[DATASET RECORDS]

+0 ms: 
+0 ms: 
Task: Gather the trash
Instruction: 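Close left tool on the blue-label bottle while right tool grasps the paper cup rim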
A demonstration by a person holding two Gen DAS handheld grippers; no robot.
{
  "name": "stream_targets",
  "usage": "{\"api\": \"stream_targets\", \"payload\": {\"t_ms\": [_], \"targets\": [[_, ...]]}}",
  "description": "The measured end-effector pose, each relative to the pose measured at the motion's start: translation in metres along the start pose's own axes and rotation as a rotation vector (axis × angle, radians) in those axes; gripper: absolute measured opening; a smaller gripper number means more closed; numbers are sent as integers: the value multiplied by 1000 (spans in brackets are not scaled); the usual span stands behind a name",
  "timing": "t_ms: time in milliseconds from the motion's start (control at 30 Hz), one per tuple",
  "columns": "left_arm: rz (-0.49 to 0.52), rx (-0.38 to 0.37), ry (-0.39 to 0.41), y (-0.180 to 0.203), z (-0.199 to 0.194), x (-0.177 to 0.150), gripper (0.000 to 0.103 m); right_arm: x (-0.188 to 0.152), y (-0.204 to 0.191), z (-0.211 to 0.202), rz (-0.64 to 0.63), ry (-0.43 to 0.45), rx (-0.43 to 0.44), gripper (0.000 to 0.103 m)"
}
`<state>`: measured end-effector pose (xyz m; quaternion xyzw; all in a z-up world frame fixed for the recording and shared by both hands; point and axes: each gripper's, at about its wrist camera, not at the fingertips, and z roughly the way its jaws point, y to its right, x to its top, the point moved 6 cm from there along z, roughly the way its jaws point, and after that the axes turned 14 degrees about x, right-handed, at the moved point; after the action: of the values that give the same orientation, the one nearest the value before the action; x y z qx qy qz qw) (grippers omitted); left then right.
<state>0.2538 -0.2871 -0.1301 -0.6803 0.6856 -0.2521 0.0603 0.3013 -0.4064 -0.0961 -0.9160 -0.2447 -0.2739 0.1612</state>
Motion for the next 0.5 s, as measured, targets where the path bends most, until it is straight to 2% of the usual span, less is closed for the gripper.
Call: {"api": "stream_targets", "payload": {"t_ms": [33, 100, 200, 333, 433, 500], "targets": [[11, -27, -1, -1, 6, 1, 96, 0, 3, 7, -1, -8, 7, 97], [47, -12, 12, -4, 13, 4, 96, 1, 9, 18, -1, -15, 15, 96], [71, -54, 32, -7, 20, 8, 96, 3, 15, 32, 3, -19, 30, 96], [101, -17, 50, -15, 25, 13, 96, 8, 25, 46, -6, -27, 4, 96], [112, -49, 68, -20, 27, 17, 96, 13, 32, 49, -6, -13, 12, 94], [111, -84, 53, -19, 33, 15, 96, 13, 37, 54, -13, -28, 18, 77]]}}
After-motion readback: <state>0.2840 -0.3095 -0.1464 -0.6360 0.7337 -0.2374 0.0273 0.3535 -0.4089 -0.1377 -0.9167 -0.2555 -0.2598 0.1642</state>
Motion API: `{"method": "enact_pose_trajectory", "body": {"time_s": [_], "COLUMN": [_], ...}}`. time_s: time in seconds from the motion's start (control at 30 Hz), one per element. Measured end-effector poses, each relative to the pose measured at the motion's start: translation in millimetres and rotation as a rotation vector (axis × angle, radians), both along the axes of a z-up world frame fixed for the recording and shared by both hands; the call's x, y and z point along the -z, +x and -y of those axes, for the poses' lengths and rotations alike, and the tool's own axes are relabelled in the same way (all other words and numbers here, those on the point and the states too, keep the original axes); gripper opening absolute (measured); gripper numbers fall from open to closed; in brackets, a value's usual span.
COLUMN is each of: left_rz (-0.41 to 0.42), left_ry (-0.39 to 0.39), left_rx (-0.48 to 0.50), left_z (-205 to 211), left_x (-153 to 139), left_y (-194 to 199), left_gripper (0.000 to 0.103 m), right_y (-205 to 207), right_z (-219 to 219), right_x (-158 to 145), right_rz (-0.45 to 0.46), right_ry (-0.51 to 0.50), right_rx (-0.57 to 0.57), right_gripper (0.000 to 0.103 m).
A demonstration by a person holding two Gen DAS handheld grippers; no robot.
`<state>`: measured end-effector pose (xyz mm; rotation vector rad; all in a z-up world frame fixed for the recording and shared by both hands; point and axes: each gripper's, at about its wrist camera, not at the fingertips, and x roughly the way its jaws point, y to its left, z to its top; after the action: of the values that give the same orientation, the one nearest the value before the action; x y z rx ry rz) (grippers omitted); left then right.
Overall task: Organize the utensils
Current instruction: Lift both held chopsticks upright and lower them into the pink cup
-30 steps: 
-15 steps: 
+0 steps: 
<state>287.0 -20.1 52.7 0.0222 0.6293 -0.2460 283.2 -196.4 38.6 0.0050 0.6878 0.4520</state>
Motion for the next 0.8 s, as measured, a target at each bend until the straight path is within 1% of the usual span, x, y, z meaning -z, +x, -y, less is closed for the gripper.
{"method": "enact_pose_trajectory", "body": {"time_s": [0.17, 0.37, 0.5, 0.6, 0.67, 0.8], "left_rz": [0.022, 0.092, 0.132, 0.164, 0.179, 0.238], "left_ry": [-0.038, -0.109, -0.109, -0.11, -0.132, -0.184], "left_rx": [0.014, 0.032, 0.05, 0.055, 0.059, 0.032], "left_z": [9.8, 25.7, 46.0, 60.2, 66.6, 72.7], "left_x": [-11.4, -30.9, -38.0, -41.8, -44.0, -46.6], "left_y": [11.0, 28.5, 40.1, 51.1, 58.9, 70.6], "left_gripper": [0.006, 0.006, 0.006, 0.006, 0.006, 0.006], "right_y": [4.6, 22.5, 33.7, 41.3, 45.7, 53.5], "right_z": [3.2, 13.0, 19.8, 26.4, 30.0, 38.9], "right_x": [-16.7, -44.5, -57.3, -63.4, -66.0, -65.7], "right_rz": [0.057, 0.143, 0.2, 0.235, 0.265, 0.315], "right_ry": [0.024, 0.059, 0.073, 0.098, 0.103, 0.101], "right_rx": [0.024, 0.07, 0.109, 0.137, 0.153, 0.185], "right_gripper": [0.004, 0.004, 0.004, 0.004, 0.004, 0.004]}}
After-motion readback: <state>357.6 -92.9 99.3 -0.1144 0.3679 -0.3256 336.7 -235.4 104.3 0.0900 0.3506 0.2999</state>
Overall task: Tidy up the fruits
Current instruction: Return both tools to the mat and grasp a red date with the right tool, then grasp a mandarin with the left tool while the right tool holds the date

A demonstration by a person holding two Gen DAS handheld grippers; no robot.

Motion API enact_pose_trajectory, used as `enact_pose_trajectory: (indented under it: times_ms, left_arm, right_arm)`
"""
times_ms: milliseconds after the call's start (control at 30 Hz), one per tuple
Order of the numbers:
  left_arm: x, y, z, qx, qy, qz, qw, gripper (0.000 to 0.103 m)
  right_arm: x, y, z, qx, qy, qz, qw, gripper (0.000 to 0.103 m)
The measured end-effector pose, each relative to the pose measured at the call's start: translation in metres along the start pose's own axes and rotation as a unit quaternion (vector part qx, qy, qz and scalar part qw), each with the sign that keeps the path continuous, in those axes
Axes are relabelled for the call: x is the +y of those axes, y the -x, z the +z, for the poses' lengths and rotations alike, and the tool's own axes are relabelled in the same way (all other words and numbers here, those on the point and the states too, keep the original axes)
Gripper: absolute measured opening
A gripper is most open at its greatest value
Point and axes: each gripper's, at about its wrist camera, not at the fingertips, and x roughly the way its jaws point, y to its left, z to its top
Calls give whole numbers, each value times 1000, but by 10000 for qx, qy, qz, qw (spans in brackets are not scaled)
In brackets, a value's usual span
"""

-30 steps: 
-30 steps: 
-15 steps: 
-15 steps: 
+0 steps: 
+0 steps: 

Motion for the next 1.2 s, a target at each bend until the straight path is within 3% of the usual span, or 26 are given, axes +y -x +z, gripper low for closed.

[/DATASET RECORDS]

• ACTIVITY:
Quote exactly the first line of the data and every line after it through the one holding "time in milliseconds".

• ANSWER FOR THIS EXERCISE:
+0 ms: 
+0 ms: 
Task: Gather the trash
Instruction: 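Close left tool on the blue-label bottle while right tool grasps the paper cup rim
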A demonstration by a person holding two Gen DAS handheld grippers; no robot.
{
  "name": "stream_targets",
  "usage": "{\"api\": \"stream_targets\", \"payload\": {\"t_ms\": [_], \"targets\": [[_, ...]]}}",
  "description": "The measured end-effector pose, each relative to the pose measured at the motion's start: translation in metres along the start pose's own axes and rotation as a rotation vector (axis × angle, radians) in those axes; gripper: absolute measured opening; a smaller gripper number means more closed; numbers are sent as integers: the value multiplied by 1000 (spans in brackets are not scaled); the usual span stands behind a name",
  "timing": "t_ms: time in milliseconds from the motion's start (control at 30 Hz), one per tuple",

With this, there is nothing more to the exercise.